▶ **ASSIGNED TASK**
Once you reach the line with "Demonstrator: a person", copy it and every line after it exactly, up to the end of the data. Omit the pictures.
START STORED DATA
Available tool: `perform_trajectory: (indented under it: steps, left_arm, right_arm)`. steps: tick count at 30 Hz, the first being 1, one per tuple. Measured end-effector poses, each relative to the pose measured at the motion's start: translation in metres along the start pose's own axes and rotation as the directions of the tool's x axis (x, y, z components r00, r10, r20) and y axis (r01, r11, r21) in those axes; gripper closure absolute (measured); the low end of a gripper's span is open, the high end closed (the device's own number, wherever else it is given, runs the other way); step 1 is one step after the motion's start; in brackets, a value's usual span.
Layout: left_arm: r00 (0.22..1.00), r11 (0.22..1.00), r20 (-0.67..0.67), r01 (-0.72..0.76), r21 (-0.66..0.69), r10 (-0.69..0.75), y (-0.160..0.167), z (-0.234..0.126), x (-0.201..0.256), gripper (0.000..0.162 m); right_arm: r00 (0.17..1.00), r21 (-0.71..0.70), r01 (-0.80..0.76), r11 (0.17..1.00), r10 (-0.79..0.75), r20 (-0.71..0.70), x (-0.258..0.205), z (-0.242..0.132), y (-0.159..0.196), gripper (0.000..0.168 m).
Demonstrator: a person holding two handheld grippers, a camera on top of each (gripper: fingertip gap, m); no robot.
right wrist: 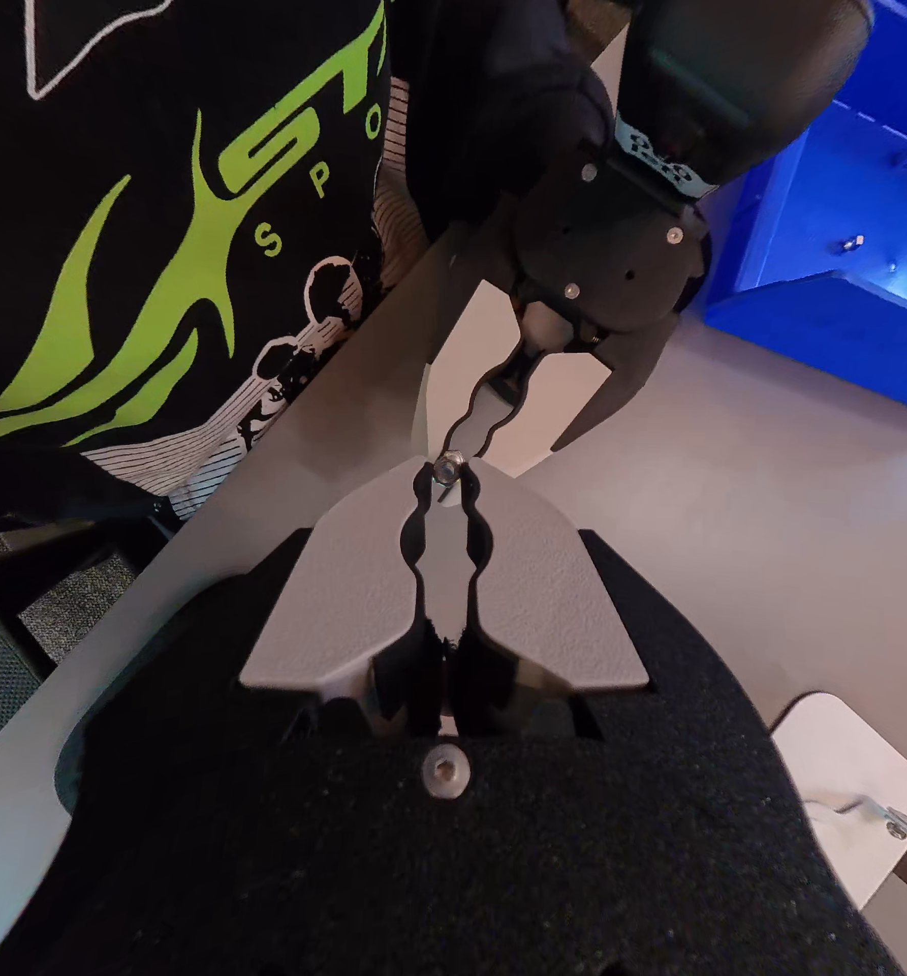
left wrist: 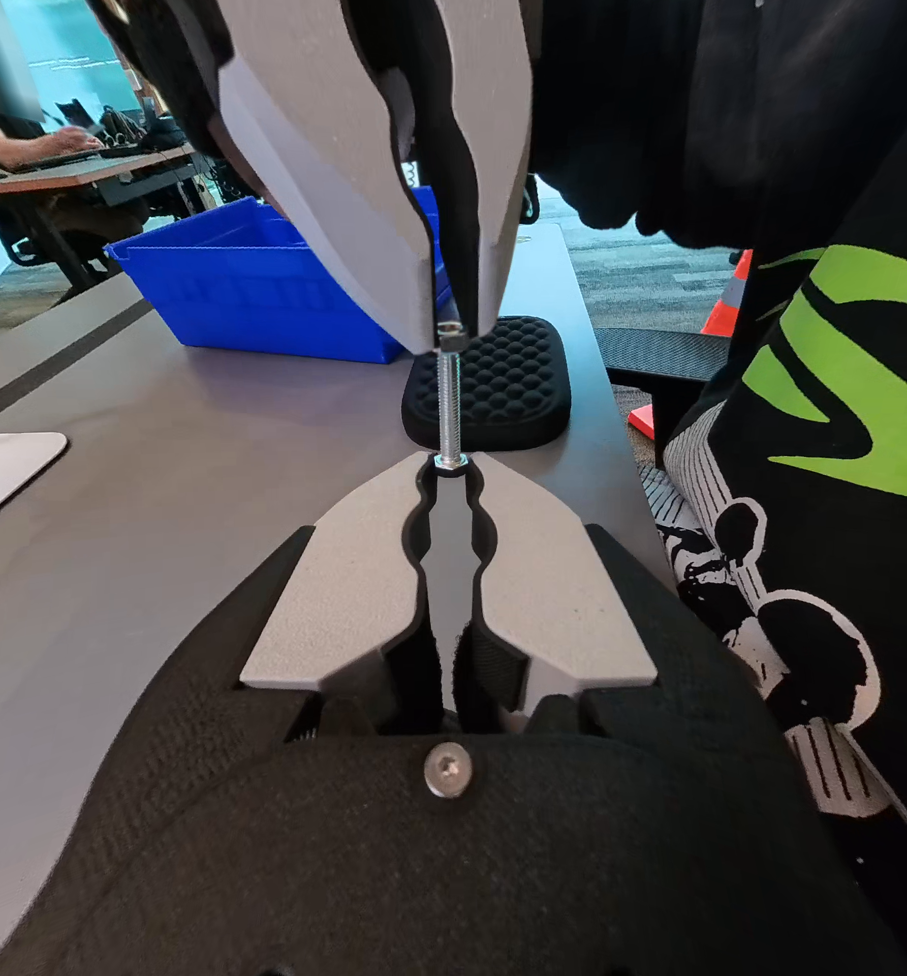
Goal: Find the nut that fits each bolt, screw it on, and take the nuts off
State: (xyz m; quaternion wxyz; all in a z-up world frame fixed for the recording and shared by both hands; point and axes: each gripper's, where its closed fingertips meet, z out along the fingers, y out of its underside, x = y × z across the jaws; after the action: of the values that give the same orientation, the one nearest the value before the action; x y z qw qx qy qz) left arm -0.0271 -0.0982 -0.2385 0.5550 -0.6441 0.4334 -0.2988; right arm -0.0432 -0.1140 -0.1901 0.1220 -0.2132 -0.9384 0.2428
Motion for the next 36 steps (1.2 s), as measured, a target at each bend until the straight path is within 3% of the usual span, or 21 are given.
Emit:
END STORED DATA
▶ **WRITTEN ANSWER**
Demonstrator: a person holding two handheld grippers, a camera on top of each (gripper: fingertip gap, m); no robot.
right wrist: 
left wrist: 
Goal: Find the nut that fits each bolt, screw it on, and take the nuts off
State: (xyz m; quaternion wxyz; all in a z-up world frame fixed for the recording and shared by both hands; point and axes: each gripper's, where its closed fingertips meet, z out along the fingers, y out of its underside, x = y × z across the jaws; after the action: of the values that give the same orientation, the one nearest the value before the action; x y z qw qx qy qz) left arm -0.0271 -0.0982 -0.2385 0.5550 -0.6441 0.4334 -0.2988; right arm -0.0432 -0.1140 -0.1901 0.1220 -0.2132 -0.9384 0.2428
Motion for the next 36 steps (1.2 s), as measured, a target at each bend until the straight path is within 3% of the usual span, or 21 are given.
Emit:

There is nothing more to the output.